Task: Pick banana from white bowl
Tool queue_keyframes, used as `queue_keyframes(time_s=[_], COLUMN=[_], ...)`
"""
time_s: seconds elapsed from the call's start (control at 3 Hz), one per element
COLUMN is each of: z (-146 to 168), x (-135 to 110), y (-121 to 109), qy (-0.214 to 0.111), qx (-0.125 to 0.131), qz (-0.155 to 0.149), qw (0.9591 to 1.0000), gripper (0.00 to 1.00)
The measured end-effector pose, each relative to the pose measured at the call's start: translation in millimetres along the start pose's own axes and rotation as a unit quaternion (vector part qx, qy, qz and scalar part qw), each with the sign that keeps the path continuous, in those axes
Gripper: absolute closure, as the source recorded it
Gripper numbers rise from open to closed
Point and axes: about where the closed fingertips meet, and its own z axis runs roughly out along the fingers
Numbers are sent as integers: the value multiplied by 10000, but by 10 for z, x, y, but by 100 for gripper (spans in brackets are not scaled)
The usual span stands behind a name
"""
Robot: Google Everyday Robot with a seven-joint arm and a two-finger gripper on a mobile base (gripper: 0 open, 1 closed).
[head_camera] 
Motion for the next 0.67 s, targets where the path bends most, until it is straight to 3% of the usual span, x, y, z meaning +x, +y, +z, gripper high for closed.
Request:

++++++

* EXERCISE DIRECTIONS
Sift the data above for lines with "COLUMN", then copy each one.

* RESULT
Tool queue_keyframes, used as `queue_keyframes(time_s=[_], COLUMN=[_], ...)`
COLUMN is each of: z (-146 to 168), x (-135 to 110), y (-121 to 109), qy (-0.214 to 0.111), qx (-0.125 to 0.131), qz (-0.155 to 0.149), qw (0.9591 to 1.0000), gripper (0.00 to 1.00)

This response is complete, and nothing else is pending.